Experiment with OpenAI for lab mapping to LOINC codes
I did an experiment using Azure OpenAI to map free-text short descriptions of lab tests along with their units (“hemoglobin g/dL”) to industry-standard LOINC codes. I was surprised to see I got a decent result with minimal effort: somewhere in the ballpark of 70% match against known results, with only a few hours playing around with the prompt.
Sharing some of my observations and takeaways:
GPT and LLMs are exciting because they are accessible without writing code. The interface is free text natural language, so you can start using GPT right away without engineering effort. I started out with a prompt like:
You are helpful assistant and an expert in medical coding, and you are helping me map these descriptions of lab tests to standard LOINC codes. The input will be formatted like this… and your output should be formatted like this…. here are some examples: …
within a GPT-4o playground, then tweaked the prompt a little bit for a few hours until I seemed to hit a plateau.
I didn’t have to write a single line of code just to see if I could get reasonable results. Of course I’d need code with something like langchain to integrate into an end-to-end solution.
GPT makes the same kind of mistakes I could imagine a novice human making. Often times when OpenAI picked the wrong LOINC code for a particular lab, I found that it was in the right ballpark but missing slight variations between similar results. Some examples of mistakes were like, not realizing that “in blood” and “in serum” are not interchangeable, or not distinguishing between percentages (e.g. lymphocytes per 100 leukocytes, vs. absolute count).
GPT still hallucinates.
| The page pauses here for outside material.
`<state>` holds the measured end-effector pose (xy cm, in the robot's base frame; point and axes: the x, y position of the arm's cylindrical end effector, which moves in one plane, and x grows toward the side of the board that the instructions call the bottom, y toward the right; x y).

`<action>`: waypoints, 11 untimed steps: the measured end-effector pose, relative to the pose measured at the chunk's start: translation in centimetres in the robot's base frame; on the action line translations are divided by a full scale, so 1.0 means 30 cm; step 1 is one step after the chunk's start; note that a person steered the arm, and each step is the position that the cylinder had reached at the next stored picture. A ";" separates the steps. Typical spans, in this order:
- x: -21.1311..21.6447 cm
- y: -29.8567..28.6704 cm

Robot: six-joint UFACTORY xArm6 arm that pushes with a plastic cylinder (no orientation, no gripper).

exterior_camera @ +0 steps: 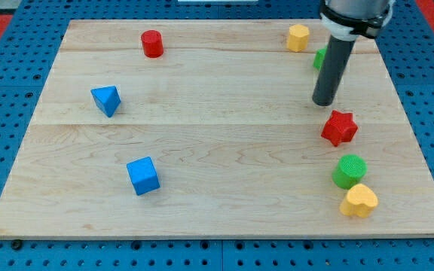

Sometimes I would see codes returned that weren’t even valid LOINC codes. I didn’t investigate enough to see how this happened.
A feedback loop providing context from human judgement, helped with other results. For example, when I added the correct code for “% Neutrophils” to the examples, the next iteration provided the correct code for “% Lymphocytes” as well.
All of this leads me to this conclusion:
GPT could work for mapping, in a copilot-style workflow. GPT works well for a task like code lookups, because it is a text-oriented pattern matching process at its core. Take some text, and find a good match against some other body of text, given some example results as illustration. A human expert will then have to validate and accept or reject the results, much like with Github Copilot.
Generative AI will make human experts more efficient and productive, effectively giving them a mega-autocomplete, but AI cannot replace human experts. Rather, AI is more like a non-expert that does a web search, eyeballs the results and copy-pastes the most likely answer. Thus AI output must be treated like a first draft rather than a final word.